I became one (with an occasional order of fish) for the reasons given in the title. My contrarian nature likes being part of the 13% of the UK population that doesn’t eat meat. A vigilante with a cause - a healthier lifestyle for the planet and me, which did come with plenty of sacrifice because I loved the stuff.
Veganism, an entirely plant based alternative, is also on a significant upward trend with a 40% increase over the last 12 months (600k, 2022 figures). In a report commissioned by No Meat May, by 2040, 50% of UK consumers will avoid meat and 15% will be fully vegan. The research conducted by food futurologist Dr. Morgaine Gaye, also reported that Generation Zs, will no longer see meat as macho and will be ashamed to buy it in public. They already avoid milk and dairy related products apparently.
Food emissions equate to 13.7 billion tonnes of CO2 a year. It comes from various sources including methane from cattle, nitrous oxide from fertilisers and carbon dioxide from cutting down forests to expand farmland.

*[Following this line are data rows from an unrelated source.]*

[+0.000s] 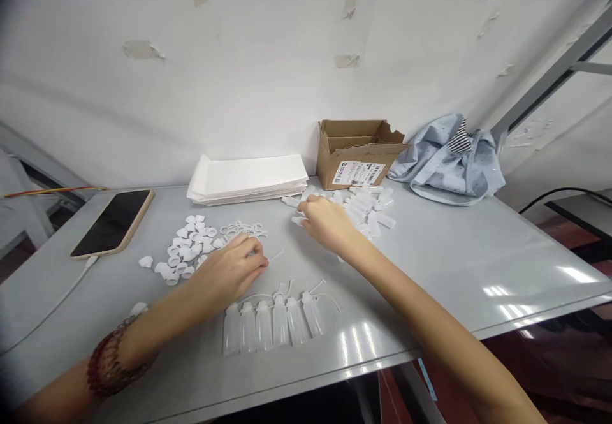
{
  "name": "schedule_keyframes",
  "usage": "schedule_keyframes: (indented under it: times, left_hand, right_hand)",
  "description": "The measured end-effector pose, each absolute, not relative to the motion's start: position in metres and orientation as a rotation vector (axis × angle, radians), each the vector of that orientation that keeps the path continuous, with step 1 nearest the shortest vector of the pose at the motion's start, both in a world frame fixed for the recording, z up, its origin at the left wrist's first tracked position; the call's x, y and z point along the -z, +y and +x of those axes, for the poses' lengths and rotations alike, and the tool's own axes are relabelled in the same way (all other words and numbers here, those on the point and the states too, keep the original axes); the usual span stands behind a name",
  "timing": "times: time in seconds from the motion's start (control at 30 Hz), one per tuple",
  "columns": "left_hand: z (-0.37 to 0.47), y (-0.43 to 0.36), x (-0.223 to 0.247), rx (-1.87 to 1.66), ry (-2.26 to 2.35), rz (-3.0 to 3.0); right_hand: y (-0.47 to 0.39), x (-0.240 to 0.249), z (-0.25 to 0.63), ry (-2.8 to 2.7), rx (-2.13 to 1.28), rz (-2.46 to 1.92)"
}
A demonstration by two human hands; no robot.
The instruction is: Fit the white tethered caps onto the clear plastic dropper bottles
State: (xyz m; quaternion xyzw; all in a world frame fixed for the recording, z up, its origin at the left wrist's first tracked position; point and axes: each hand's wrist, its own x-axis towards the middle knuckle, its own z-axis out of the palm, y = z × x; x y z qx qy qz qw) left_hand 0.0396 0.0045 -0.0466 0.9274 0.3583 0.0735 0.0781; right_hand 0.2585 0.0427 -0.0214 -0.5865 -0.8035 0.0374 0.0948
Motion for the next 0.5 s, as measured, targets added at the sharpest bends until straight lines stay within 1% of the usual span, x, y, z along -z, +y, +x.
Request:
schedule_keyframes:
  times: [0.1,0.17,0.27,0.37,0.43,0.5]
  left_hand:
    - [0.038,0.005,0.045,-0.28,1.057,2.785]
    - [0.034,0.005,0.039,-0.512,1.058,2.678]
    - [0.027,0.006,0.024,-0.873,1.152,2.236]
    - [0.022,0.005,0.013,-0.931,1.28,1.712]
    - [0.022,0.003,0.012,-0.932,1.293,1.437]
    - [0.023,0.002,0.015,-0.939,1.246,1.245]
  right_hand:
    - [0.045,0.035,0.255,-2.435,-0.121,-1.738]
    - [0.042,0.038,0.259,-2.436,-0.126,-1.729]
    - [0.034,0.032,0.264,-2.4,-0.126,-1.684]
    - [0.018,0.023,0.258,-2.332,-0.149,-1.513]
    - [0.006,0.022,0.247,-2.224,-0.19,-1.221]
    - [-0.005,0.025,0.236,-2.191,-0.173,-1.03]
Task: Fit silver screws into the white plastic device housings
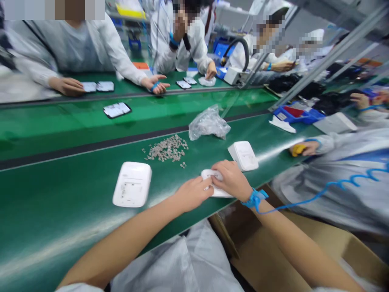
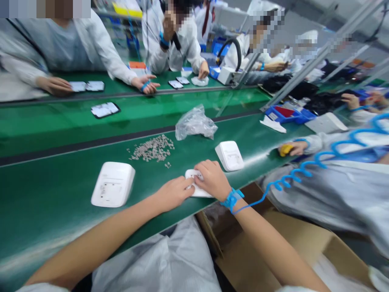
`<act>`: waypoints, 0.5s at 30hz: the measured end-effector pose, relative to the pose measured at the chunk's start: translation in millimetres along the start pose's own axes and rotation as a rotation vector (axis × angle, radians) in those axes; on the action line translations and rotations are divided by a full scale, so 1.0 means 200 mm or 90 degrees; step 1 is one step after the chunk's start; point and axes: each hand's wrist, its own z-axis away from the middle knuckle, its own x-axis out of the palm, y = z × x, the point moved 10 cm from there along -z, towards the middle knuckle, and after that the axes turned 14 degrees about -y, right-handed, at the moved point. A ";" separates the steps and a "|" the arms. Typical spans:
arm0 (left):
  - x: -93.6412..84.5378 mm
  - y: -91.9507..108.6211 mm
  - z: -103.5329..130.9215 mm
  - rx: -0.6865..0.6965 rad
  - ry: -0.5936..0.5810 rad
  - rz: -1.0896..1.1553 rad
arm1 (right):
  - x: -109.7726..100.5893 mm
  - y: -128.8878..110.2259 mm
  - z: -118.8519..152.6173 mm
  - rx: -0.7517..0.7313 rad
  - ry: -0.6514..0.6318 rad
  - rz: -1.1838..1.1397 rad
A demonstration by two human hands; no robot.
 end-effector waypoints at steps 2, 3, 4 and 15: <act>-0.02 0.01 0.02 -0.010 -0.008 -0.017 | -0.01 -0.03 0.03 -0.001 0.016 0.043; -0.04 0.01 0.04 -0.019 -0.014 -0.020 | -0.01 -0.04 0.05 0.007 0.016 0.075; -0.04 0.02 0.07 -0.028 -0.019 -0.008 | -0.01 -0.05 0.07 0.020 0.028 0.110; 0.08 0.23 0.61 -0.260 0.016 0.084 | 0.00 -0.64 -0.20 -0.396 0.104 0.160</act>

Either through choice or more likely government legislation eventually, this number could be halved or better, if the world moved to a plant-based diet.
An uplifting story to round off your week
Uttarakhand meadows, using nature’s power to restore
Courtesy of The Better India
In the North Indian Himalayan state of Uttarakhand, the beautiful alpine meadows of grasses and wild flowers are scarred by erosion damage cause by climate change, overgrazing and tourism. The same degradation has been found in higher altitude grasslands, like those in Kashmir, China and Sagarmatha (Mount Everest) National Park.
Gullies like the one in the picture are widening and deepening after every monsoon. The rainwater is channelled, bringing silt and gravel down at speed which increases the risk of flash flooding and landslides in the more heavily populated areas below.
But how could the government’s forestry department come up with a solution which didn’t involve a clumsy human intervention such as building concrete dams to help stem the flow?
The answer was a biodegradable fibre called coir, obtained from the husks of coconuts and stitched together into logs. The logs were packed with waste pine needles and the test area of 6,600 square metres had every gully filled with the logs, tethered with bamboo pegs.
Additional check dams, were made with the same process, to help reduce the speed of the water further and prevent the topsoil being washed away.
Courtesy of The Better India
The impact was almost instant. Within 1 month the test area had 15% more vegetation than the control area which was left untreated.
During the flowering season that followed, the coir matting trapped the silt and top soil, containing the seeds which were now able to germinate.
The local community, who were concerned about the grazing ground for their animals, found themselves being employed to stitch the coir logs and fill them with pine needles. 70 villagers were employed for two months being relatively well paid in an area where there are few additional livelihood opportunities.
The forestry department also created an alternate grazing ground to reduce the pressure on the damaged area.
The cost of the project was reduced by at least 20% by making the coir logs locally. In future, if a replacement can be found for the coir, which comes from 1,500 miles away, the costs could be reduced further.